#### [Exercise prompt]
Set down every line of the data, unchanged and complete.

⁂

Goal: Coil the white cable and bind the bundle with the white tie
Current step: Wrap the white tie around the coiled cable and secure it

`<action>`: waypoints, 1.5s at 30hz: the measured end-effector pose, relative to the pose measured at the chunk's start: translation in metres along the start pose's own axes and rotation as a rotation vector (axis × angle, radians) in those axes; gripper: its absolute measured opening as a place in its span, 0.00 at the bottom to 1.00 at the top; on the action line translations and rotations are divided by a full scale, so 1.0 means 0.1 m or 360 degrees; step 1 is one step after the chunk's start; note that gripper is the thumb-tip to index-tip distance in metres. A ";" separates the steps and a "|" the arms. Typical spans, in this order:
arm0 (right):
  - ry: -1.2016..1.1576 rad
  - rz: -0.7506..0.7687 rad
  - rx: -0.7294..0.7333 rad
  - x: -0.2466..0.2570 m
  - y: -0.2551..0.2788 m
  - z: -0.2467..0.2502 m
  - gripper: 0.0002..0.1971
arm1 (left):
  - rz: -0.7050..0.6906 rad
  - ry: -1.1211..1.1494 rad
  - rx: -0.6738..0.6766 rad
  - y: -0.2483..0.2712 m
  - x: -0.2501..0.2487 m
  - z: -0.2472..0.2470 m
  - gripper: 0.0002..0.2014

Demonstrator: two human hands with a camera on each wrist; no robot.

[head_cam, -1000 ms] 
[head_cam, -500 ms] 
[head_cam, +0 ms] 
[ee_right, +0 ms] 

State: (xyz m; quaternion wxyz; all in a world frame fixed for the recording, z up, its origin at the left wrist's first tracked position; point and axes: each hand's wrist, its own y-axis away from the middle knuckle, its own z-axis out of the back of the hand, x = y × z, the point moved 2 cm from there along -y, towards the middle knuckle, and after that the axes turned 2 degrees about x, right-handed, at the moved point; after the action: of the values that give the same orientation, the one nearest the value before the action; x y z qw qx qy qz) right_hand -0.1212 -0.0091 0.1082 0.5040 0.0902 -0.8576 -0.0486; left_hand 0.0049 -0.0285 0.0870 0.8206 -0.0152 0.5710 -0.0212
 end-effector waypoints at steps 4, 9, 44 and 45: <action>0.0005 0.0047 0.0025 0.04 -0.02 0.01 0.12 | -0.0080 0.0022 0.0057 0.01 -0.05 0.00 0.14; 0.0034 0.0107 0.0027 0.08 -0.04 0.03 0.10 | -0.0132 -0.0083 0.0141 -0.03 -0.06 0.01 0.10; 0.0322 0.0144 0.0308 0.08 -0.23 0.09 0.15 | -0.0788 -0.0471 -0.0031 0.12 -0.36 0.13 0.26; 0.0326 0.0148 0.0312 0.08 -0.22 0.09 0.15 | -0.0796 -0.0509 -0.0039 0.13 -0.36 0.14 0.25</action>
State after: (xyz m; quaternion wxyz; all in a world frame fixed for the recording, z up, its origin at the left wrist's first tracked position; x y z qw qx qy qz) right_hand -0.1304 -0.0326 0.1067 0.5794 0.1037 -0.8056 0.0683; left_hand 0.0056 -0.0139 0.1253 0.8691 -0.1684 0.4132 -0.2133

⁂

#### [Final answer]
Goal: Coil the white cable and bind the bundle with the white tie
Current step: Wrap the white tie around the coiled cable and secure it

`<action>`: waypoints, 1.5s at 30hz: the measured end-effector pose, relative to the pose measured at the chunk's start: translation in metres along the start pose's own axes and rotation as a rotation vector (axis × angle, radians) in those axes; gripper: its absolute measured opening as a place in its span, 0.00 at the bottom to 1.00 at the top; on the action line translations and rotations are divided by a full scale, so 1.0 means 0.1 m or 360 degrees; step 1 is one step after the chunk's start; note that gripper is the thumb-tip to index-tip distance in metres. A ";" separates the steps and a "|" the arms. Typical spans, in this order:
arm0 (right):
  - ry: -1.2016..1.1576 rad
  - rz: -0.7506..0.7687 rad
  - rx: -0.7294..0.7333 rad
  - x: -0.2466..0.2570 m
  - y: -0.2551..0.2788 m
  - z: -0.2467..0.2502 m
  - gripper: 0.0002..0.1971
arm1 (left):
  - rz: -0.7050..0.6906 rad
  - ry: -1.1211..1.1494 rad
  - rx: -0.6738..0.6766 rad
  - y: -0.2483..0.2712 m
  - x: -0.2501..0.2487 m
  - z: -0.2472..0.2470 m
  - gripper: 0.0002..0.2014

Demonstrator: two human hands with a camera on each wrist; no robot.

[head_cam, -1000 ms] 
[head_cam, -500 ms] 
[head_cam, +0 ms] 
[ee_right, +0 ms] 

State: (xyz m; quaternion wxyz; all in a world frame fixed for the recording, z up, its origin at the left wrist's first tracked position; point and axes: each hand's wrist, its own y-axis away from the middle knuckle, its own z-axis out of the back of the hand, x = y × z, the point moved 2 cm from there along -y, towards the middle knuckle, and after that the axes turned 2 degrees about x, right-handed, at the moved point; after the action: of the values that give the same orientation, the one nearest the value before the action; x y z qw qx qy qz) right_hand -0.1212 -0.0091 0.1082 0.5040 0.0902 -0.8576 -0.0486; left_hand 0.0049 -0.0285 0.0870 0.8206 -0.0152 0.5710 -0.0212
 end-effector waypoints at steps 4, 9, 44 and 45: <action>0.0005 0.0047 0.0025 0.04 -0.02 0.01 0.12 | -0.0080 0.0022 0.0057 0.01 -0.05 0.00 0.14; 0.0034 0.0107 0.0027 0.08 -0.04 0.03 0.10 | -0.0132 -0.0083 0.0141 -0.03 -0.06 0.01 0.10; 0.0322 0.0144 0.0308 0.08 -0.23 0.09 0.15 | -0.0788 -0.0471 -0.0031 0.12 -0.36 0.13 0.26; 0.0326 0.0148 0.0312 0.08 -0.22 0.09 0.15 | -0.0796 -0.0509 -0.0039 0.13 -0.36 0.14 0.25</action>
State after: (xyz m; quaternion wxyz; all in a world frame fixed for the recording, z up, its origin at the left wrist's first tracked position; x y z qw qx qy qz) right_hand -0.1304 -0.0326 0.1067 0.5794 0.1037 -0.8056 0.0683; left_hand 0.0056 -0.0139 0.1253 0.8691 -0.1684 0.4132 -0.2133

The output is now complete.